__Task description__. Each line of the material is to be written out exactly.

__Data listing__.
__________
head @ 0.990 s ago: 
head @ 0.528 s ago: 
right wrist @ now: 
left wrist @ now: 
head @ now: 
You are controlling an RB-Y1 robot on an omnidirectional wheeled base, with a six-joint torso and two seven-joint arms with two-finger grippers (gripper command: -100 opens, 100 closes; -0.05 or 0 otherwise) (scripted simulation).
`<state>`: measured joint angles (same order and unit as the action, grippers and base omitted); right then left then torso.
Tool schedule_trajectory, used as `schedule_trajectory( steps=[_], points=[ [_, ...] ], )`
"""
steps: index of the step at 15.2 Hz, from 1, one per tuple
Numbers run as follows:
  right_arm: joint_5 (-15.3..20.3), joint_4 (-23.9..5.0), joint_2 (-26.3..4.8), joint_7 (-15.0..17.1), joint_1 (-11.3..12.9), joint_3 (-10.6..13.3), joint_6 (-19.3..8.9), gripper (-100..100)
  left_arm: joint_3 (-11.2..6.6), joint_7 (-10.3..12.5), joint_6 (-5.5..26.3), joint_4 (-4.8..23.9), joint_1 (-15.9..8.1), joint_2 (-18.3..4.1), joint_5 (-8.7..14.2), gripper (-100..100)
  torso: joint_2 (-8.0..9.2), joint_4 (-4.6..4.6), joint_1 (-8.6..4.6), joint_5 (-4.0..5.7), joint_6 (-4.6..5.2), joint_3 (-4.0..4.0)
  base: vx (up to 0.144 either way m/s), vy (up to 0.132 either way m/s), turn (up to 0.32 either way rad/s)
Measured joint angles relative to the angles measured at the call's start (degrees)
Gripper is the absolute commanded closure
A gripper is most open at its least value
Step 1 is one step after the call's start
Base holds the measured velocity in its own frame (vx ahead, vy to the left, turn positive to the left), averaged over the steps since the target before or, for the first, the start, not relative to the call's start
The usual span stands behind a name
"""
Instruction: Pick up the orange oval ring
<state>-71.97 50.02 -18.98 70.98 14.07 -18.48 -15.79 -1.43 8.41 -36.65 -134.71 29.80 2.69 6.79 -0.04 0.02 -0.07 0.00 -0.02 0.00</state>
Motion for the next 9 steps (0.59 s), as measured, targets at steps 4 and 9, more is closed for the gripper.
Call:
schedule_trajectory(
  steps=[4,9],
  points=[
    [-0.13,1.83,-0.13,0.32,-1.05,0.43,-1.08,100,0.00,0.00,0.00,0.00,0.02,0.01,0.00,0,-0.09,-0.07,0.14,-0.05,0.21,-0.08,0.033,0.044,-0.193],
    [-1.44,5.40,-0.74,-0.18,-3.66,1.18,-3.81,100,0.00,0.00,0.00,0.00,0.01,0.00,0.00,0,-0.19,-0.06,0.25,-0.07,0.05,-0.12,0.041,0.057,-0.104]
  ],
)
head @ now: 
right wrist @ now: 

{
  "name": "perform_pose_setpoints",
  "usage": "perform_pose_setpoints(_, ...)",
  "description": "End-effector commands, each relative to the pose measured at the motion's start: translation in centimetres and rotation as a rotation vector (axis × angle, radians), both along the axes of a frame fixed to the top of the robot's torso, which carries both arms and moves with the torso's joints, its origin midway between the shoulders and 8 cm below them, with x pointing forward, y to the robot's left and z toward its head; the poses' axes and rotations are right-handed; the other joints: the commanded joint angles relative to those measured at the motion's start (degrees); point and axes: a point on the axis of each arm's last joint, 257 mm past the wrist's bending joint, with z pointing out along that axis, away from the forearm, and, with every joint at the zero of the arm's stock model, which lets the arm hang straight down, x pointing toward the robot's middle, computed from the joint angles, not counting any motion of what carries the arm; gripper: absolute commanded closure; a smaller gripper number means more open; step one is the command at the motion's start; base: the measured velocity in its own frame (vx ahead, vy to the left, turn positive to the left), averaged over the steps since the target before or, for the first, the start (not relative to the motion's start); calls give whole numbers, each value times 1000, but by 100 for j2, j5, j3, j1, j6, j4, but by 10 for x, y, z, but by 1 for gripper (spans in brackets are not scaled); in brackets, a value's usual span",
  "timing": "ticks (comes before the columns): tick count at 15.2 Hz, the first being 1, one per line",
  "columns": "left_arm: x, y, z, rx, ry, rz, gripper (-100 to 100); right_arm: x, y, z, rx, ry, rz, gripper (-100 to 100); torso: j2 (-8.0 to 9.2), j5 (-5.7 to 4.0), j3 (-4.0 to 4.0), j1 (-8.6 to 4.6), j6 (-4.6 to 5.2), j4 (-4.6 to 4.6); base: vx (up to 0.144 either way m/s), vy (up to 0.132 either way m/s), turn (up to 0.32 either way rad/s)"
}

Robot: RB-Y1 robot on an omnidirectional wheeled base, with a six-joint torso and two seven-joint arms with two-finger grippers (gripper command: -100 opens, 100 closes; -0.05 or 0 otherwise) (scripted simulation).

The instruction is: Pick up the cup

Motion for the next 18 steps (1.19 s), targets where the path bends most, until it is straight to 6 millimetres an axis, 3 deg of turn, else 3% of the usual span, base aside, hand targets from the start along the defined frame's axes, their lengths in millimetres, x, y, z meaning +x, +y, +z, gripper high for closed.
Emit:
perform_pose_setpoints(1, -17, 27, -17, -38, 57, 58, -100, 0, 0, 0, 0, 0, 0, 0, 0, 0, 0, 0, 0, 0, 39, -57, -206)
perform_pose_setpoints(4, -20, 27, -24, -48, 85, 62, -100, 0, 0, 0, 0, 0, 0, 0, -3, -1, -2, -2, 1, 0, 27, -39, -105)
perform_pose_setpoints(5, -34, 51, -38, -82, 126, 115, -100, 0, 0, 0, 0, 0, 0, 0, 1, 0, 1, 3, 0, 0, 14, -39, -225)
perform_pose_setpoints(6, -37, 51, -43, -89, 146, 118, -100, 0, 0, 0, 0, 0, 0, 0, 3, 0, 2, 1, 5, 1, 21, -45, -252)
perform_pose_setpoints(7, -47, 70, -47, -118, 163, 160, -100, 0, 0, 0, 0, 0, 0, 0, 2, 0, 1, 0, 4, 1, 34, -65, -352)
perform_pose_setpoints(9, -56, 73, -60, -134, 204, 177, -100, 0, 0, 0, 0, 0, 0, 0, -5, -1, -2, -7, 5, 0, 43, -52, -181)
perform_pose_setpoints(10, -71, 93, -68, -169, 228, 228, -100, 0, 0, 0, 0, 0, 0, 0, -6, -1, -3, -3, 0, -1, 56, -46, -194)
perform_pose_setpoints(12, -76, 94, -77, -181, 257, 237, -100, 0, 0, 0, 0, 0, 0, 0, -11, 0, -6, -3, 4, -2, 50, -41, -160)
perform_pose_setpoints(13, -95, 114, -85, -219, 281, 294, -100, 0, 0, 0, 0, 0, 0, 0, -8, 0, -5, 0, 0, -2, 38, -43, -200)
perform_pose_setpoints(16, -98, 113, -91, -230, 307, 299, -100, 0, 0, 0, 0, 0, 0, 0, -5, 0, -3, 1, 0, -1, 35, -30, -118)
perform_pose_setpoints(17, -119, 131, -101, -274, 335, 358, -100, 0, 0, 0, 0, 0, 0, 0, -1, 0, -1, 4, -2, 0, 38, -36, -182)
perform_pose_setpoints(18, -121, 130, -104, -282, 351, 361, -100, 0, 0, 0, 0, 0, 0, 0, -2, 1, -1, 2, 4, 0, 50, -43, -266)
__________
__Answer to this task__.
head @ 0.990 s ago: 
head @ 0.528 s ago: 
right wrist @ now: 
left wrist @ now: 
head @ now: 
You are controlling an RB-Y1 robot on an omnidirectional wheeled base, with a six-joint torso and two seven-joint arms with two-finger grippers (gripper command: -100 opens, 100 closes; -0.05 or 0 otherwise) (scripted simulation).
`<state>`: measured joint angles (same order and unit as the action, grippers and base omitted); right then left then torso.
Tool schedule_trajectory, used as `schedule_trajectory( steps=[_], points=[ [_, ...] ], )`
"""
steps: index of the step at 15.2 Hz, from 1, one per tuple
Numbers run as follows:
  right_arm: joint_5 (-15.3..20.3), joint_4 (-23.9..5.0), joint_2 (-26.3..4.8), joint_7 (-15.0..17.1), joint_1 (-11.3..12.9), joint_3 (-10.6..13.3), joint_6 (-19.3..8.9), gripper (-100..100)
  left_arm: joint_3 (-11.2..6.6), joint_7 (-10.3..12.5), joint_6 (-5.5..26.3), joint_4 (-4.8..23.9), joint_1 (-15.9..8.1), joint_2 (-18.3..4.1), joint_5 (-8.7..14.2), gripper (-100..100)
  torso: joint_2 (-8.0..9.2), joint_4 (-4.6..4.6), joint_1 (-8.6..4.6), joint_5 (-4.0..5.7), joint_6 (-4.6..5.2), joint_3 (-4.0..4.0)
  base: vx (up to 0.144 either way m/s), vy (up to 0.132 either way m/s), turn (up to 0.32 either way rad/s)
Measured joint angles relative to the angles measured at the call's start (degrees)
Gripper is the absolute commanded closure
A gripper is most open at its least value
Step 1 is one step after the call's start
Base holds the measured velocity in its own frame (vx ahead, vy to the left, turn positive to the left), averaged over the steps since the target before or, for the first, the start, not relative to the call's start
The usual span stands behind a name
"""
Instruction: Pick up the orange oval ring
<state>-71.97 50.02 -18.98 70.98 14.07 -18.48 -15.79 -1.43 8.41 -36.65 -134.71 29.80 2.69 6.79 -0.04 0.02 -0.07 0.00 -0.02 0.00</state>
Motion for the next 9 steps (0.59 s), as measured, targets at steps 4 and 9, more is closed for the gripper.
Call:
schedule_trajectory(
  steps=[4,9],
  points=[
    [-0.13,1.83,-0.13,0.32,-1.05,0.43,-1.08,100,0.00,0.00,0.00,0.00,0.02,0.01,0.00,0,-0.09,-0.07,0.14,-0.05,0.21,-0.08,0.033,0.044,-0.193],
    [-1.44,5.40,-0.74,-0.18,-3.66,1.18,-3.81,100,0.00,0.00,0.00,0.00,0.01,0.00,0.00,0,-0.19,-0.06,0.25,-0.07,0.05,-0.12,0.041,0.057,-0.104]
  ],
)
head @ now: 
right wrist @ now: 

{
  "name": "perform_pose_setpoints",
  "usage": "perform_pose_setpoints(_, ...)",
  "description": "End-effector commands, each relative to the pose measured at the motion's start: translation in centimetres and rotation as a rotation vector (axis × angle, radians), both along the axes of a frame fixed to the top of the robot's torso, which carries both arms and moves with the torso's joints, its origin midway between the shoulders and 8 cm below them, with x pointing forward, y to the robot's left and z toward its head; the poses' axes and rotations are right-handed; the other joints: the commanded joint angles relative to those measured at the motion's start (degrees); point and axes: a point on the axis of each arm's last joint, 257 mm past the wrist's bending joint, with z pointing out along that axis, away from the forearm, and, with every joint at the zero of the arm's stock model, which lets the arm hang straight down, x pointing toward the robot's middle, computed from the joint angles, not counting any motion of what carries the arm; gripper: absolute commanded closure; a smaller gripper number means more open; step one is the command at the motion's start; base: the measured velocity in its own frame (vx ahead, vy to the left, turn positive to the left), averaged over the steps since the target before or, for the first, the start (not relative to the motion's start); calls give whole numbers, each value times 1000, but by 100 for j2, j5, j3, j1, j6, j4, but by 10 for x, y, z, but by 1 for gripper (spans in brackets are not scaled); in brackets, a value's usual span",
  "timing": "ticks (comes before the columns): tick count at 15.2 Hz, the first being 1, one per line",
  "columns": "left_arm: x, y, z, rx, ry, rz, gripper (-100 to 100); right_arm: x, y, z, rx, ry, rz, gripper (-100 to 100); torso: j2 (-8.0 to 9.2), j5 (-5.7 to 4.0), j3 (-4.0 to 4.0), j1 (-8.6 to 4.6), j6 (-4.6 to 5.2), j4 (-4.6 to 4.6); base: vx (up to 0.144 either way m/s), vy (up to 0.132 either way m/s), turn (up to 0.32 either way rad/s)"
}

Robot: RB-Y1 robot on an omnidirectional wheeled base, with a six-joint torso and two seven-joint arms with two-finger grippers (gripper command: -100 opens, 100 closes; -0.05 or 0 otherwise) (scripted simulation).

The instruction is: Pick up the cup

Motion for the next 18 steps (1.19 s), targets where the path bends most, until it is straight to 6 millimetres an axis, 3 deg of turn, else 3% of the usual span, base aside, hand targets from the start along the defined frame's axes, their lengths in millimetres, x, y, z meaning +x, +y, +z, gripper high for closed.
Emit:
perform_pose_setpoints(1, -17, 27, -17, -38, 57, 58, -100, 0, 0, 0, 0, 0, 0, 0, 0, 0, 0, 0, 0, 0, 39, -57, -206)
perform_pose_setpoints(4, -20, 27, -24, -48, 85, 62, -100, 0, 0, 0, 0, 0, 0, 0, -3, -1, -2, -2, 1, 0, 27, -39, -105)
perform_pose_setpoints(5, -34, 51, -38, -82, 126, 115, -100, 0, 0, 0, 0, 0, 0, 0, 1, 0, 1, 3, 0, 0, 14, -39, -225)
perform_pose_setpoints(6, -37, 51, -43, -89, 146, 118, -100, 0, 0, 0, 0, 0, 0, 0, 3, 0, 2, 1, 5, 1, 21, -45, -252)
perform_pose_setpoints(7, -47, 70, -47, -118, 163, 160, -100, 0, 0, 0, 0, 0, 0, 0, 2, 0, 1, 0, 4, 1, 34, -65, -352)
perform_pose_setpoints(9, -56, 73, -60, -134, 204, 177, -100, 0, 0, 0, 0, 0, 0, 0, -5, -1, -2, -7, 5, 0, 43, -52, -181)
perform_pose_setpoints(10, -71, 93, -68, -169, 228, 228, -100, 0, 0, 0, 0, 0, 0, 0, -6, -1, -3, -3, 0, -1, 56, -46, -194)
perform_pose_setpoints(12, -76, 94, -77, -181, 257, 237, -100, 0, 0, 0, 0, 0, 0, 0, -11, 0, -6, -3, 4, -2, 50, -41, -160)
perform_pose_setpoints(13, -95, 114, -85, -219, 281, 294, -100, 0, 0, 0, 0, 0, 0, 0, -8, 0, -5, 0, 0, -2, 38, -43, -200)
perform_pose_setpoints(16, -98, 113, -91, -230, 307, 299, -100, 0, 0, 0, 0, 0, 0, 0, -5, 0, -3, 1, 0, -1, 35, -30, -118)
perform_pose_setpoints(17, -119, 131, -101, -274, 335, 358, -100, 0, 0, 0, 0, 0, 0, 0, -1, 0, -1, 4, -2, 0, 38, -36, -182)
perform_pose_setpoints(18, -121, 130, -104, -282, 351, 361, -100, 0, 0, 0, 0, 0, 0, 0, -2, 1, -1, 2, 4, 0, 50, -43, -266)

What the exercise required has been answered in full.